Thursday, October 9, 2008

Obama and the Stock market

Glenn Reynolds links to a post with a graph showing the correlation between the betting odds that Obama will win and the fall of the Stock Market. He correctly points out that correlation is not causation, but he does not elaborate. I presume that he is suspicious of the suggestion that the increase in the expectation that Obama will win is causing the stock market to fall. However, it is possible that the graph is revealing another causal relationship (i.e., the fall in the stock market is increasing the expectation that Obama will win).

On the same topic, James Pethokousis has an article with a title asking is Obama depressing the market. However, his first line in the article calls such a suggestion "an absolute cheap shot".

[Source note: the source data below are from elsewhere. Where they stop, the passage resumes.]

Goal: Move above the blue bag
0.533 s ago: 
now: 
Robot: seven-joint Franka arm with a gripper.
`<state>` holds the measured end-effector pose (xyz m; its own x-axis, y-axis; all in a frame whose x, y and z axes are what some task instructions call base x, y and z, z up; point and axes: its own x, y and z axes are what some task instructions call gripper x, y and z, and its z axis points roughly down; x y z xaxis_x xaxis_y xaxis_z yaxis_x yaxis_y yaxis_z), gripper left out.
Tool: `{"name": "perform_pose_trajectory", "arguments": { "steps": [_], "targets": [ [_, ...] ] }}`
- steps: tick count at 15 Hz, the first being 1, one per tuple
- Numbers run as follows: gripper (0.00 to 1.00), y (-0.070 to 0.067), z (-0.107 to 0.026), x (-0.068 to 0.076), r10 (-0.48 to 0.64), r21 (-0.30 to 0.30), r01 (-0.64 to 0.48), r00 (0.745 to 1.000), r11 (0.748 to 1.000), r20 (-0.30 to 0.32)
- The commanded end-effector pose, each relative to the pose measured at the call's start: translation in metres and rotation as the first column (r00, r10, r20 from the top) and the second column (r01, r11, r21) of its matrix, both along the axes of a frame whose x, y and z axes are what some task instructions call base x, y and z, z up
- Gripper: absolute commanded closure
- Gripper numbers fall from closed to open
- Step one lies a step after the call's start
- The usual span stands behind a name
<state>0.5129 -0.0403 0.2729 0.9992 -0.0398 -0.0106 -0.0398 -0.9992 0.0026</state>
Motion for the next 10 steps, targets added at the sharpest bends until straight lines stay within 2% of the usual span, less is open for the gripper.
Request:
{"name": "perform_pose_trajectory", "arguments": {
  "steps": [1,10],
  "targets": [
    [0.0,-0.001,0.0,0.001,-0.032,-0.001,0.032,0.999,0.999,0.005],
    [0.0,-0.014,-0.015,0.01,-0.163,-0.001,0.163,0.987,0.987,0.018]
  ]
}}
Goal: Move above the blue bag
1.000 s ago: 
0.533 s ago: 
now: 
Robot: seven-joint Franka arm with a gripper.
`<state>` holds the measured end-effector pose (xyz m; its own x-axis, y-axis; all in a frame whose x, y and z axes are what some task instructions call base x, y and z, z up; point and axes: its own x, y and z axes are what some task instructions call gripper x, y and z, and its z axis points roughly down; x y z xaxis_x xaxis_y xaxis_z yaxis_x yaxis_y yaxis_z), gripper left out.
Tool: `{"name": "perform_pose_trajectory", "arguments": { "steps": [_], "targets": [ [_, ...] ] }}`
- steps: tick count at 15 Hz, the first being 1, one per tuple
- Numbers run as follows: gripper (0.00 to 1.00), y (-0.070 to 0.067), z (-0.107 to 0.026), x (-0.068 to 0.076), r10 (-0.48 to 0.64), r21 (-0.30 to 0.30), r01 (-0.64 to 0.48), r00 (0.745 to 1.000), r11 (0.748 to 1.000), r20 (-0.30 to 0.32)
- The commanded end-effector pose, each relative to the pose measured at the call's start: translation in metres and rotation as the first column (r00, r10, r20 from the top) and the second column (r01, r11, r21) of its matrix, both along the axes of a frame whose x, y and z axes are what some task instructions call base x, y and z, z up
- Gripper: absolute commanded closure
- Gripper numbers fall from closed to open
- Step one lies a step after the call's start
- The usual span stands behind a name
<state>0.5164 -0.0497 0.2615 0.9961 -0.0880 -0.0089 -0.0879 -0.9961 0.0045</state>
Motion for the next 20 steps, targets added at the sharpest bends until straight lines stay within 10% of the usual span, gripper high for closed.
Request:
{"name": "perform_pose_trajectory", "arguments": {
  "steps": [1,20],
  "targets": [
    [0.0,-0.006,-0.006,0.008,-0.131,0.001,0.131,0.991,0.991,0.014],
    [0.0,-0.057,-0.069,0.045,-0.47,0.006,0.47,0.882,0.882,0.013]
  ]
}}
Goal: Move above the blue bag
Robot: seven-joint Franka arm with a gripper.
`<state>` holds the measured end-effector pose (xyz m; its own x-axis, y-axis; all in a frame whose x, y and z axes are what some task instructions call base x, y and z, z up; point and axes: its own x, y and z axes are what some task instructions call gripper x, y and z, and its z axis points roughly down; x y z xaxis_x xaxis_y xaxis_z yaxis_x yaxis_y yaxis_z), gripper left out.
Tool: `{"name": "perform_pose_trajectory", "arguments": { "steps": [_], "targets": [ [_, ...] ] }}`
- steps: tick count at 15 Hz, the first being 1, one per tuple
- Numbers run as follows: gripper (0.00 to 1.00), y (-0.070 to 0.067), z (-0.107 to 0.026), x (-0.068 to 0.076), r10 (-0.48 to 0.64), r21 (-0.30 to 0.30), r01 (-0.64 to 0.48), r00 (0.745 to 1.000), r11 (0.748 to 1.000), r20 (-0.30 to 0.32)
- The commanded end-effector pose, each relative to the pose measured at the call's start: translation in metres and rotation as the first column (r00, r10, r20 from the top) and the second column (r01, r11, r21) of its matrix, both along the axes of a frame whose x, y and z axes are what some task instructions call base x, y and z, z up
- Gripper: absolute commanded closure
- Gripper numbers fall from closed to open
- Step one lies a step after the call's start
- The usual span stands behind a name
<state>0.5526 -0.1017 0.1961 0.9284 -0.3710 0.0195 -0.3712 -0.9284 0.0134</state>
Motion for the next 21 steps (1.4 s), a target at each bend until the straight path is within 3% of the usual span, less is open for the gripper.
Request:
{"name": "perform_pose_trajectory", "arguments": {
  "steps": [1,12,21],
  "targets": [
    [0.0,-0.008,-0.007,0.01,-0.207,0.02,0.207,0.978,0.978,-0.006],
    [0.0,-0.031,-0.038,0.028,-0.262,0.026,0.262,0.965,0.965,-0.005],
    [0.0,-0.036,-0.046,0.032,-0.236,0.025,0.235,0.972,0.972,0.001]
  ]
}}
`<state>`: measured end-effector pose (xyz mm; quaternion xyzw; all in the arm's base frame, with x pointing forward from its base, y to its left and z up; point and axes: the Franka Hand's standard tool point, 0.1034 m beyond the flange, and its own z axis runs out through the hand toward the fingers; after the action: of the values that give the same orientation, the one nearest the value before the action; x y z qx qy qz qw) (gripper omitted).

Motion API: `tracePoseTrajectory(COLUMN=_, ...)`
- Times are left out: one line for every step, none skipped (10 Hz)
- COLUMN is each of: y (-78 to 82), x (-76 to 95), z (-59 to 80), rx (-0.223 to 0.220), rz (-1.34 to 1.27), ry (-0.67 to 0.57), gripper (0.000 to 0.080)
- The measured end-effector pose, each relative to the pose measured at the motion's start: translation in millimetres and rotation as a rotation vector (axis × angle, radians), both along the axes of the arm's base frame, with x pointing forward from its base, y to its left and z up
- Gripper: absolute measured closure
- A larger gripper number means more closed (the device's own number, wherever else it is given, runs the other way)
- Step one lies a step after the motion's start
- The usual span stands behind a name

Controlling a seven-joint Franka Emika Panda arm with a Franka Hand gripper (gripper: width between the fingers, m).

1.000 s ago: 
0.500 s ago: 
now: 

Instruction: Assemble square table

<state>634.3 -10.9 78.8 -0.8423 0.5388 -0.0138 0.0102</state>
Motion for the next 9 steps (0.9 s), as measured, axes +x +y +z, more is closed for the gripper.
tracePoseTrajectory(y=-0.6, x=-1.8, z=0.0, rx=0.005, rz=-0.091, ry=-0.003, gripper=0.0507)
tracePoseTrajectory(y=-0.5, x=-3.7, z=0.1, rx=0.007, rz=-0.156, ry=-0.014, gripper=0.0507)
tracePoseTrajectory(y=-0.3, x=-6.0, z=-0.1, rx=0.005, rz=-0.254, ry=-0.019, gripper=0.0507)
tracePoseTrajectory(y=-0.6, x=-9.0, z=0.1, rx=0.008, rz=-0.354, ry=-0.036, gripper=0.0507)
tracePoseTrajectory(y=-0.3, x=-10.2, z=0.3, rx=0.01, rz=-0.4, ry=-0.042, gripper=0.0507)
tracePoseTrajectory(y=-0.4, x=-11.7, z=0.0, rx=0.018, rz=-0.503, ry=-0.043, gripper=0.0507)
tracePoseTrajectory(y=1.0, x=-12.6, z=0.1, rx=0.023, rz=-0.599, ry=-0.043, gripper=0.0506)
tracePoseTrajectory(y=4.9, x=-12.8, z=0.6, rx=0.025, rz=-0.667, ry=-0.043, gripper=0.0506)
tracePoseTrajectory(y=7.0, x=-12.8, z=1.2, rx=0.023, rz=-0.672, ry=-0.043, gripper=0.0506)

IMO, the relationship displayed in the graph is the cause of two correlations and two causal effects, which are:
  • The economy has gone into a tailspin. This creates a correlation between the expectation that Obama will win and the fall in the stock market. Investors in the stock market are selling because they feel the economy is in bad shape, and going to get worse. Voters vote their pocketbook (i.e., if the economy is bad, the incumbent's party is punished in the election) is a known phenomenon. If the past is a guide, Obama benefits from this phenomenon. Hence, the expected value of Obama contracts is increasing.
  • The fall in the stock market is the most visible indicator of the state of the economy. As the stock market has fallen, the state of the economy becomes apparent to many additional voters, which increases the probability of voters voting their pocketbook. This has a causal effect of further increasing the value of Obama contracts.
  • Investor's buy based upon how they feel future laws and regulations will affect the market. As the phenomenon of voters voting their pocketbook also increases the probability that Democratic Party will increase their control in Congress, this creates an incentive to sell stocks that will be adversely affected by the Democratic Party control. Any decrease in the stock market due to this effect would be a result of correlation rather than causation (i.e, in regards to the original graph).
  • If I were an investor, I would much rather have a President who respects free markets, and will try to reduce the cost to production by cutting taxes and regulations, rather than one who will increase the cost of production by enacting new laws and taxes, and who will impose subsidies that benefit non producing members of society. In this sense, if I truly felt that Obama was more likely to win the next election, I would be selling across the board. I suspect that their a quite a few investors who feel the same way. So, I suspect that yes, the rise in the expectation will be the next President is having a small but causal effect on the decrease in the Stock Market.